UNC system alters faculty retention policy

The governing body of the UNC system is giving universities more leeway in how they handle outside offers for their faculty.

Faculty members previously had to submit a letter proving that they had received an offer from another university.

But the Board of Governors decided to revise the policy at its meeting earlier this month, allowing each school to determine the level of proof that faculty will have to provide.

Burley Mitchell, a member of the board, said the administrative change will make UNC-system schools more competitive in keeping outstanding faculty.

“This move will allow us to retain the top faculty,” he said. “And let the not-as-top faculty go.”

The board’s policy change comes after the UNC system retained only 37 percent of faculty who received job offers from other universities last year.

The system’s faculty-retention fund, which helps schools retain faculty who have received outside offers, has lost more than $9 million since 2006.

Universities absorbed a state funding cut of 15.6 percent this year, and faculty have not received state pay raises in three years.

Suzanne Ortega, senior vice president for academic affairs for the system, wrote in an email that the move will begin to improve the system’s retention rates.

“Bottom line is that it should help us keep our terrific faculty,” she said.

Mitchell said the board decided to alter the proof of interest policy after school administrators said requiring faculty to provide written offers was counterproductive.

“If you’ve got the prospective employer to the point of making a written offer, you are probably going to lose the professor,” he said.

William Kier, chairman of the biology department at UNC-CH, said administrators generally know the faculty who are receiving offers from other universities.

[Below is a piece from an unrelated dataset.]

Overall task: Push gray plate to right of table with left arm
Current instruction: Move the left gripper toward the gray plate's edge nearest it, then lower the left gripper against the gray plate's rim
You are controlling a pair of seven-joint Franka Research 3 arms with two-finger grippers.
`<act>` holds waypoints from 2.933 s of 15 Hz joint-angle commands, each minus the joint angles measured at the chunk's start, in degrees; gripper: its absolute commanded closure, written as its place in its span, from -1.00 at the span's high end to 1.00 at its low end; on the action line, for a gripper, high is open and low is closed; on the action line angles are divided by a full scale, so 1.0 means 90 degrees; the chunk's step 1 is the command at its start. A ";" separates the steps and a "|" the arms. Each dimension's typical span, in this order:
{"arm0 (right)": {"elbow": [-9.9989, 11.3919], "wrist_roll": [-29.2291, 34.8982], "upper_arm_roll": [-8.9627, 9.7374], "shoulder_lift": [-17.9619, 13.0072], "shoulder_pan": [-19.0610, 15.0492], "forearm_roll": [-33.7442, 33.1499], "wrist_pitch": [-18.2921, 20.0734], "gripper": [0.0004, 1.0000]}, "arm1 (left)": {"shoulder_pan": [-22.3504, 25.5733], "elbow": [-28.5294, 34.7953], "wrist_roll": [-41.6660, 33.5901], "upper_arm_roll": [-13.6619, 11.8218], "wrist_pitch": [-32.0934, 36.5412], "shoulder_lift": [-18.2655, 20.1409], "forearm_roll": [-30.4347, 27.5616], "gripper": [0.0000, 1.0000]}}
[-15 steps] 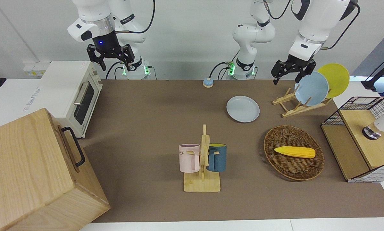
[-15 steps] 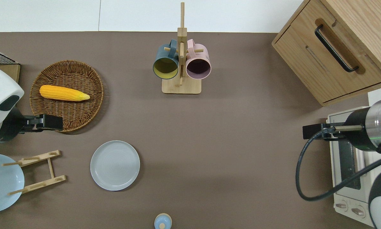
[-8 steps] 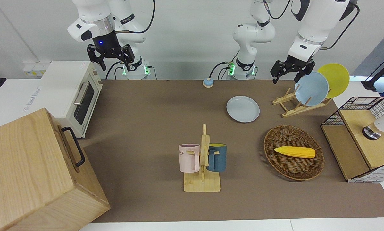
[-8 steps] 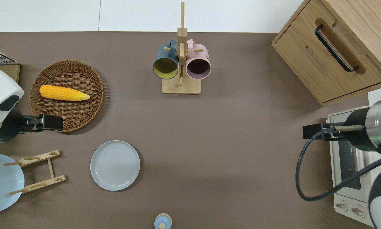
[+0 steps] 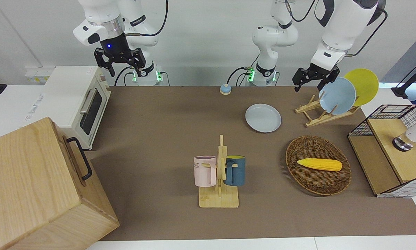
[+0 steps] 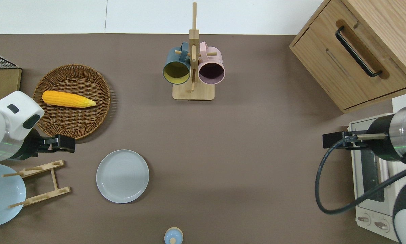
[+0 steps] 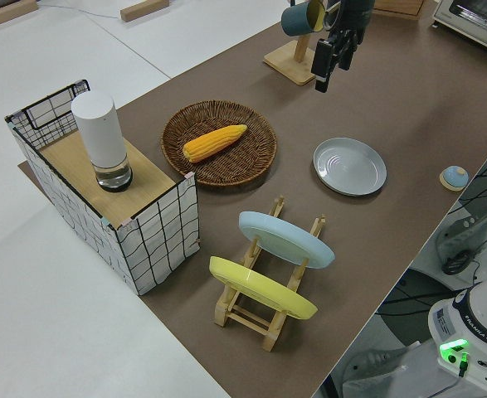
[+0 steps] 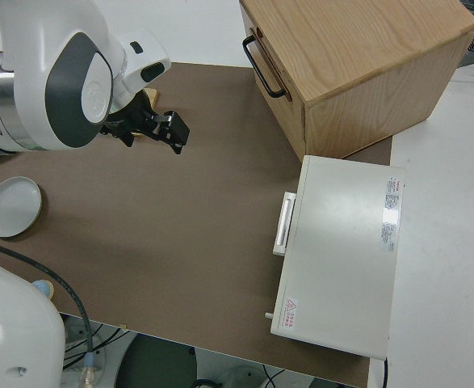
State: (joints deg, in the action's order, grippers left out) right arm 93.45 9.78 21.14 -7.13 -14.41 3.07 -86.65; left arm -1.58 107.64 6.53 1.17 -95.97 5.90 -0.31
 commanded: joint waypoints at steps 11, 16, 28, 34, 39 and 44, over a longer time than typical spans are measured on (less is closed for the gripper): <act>0.0173 0.0065 0.0093 -0.0174 -0.0157 0.0137 -0.0002 0.99 | 0.0459 0.2560 -0.0677 0.0299 -0.2266 0.0428 0.0073 0.97; 0.0173 0.0065 0.0093 -0.0174 -0.0157 0.0137 -0.0002 0.99 | 0.0517 0.3283 -0.0667 0.0309 -0.2910 0.0409 0.0025 0.97; 0.0173 0.0065 0.0093 -0.0174 -0.0157 0.0137 -0.0002 0.99 | 0.0576 0.4163 -0.0560 0.0309 -0.3780 0.0301 -0.0492 0.89; 0.0173 0.0065 0.0093 -0.0174 -0.0157 0.0137 -0.0002 0.99 | 0.0556 0.4329 -0.0121 0.0494 -0.3790 0.0301 -0.0708 0.89; 0.0173 0.0065 0.0093 -0.0174 -0.0157 0.0137 -0.0002 0.99 | 0.0556 0.4358 0.0016 0.0661 -0.3800 0.0301 -0.0805 0.72; 0.0173 0.0065 0.0093 -0.0174 -0.0157 0.0137 -0.0002 0.99 | 0.0556 0.4358 0.0026 0.0651 -0.3810 0.0253 -0.0805 0.48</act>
State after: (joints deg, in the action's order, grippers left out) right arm 93.45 9.78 21.14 -7.13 -14.41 3.07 -86.65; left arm 2.76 145.24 6.18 6.45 -128.70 7.33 -6.73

“It is always challenging to retain faculty,” he said. “In the past we have tried to act preemptively to keep our best faculty.”

Kier said each faculty member has different needs, including more research funding.

“We generally just talk to the faculty member about what matters to them,” he said.

The loosening of the policy also creates the possibility that faculty could fake interest from another school in order to obtain a salary increase, but Mitchell said provosts and department heads are capable of detecting false offers.

“Provosts and department heads assure us that they can tell through a variety of means whether an offer is legitimate or not,” he said.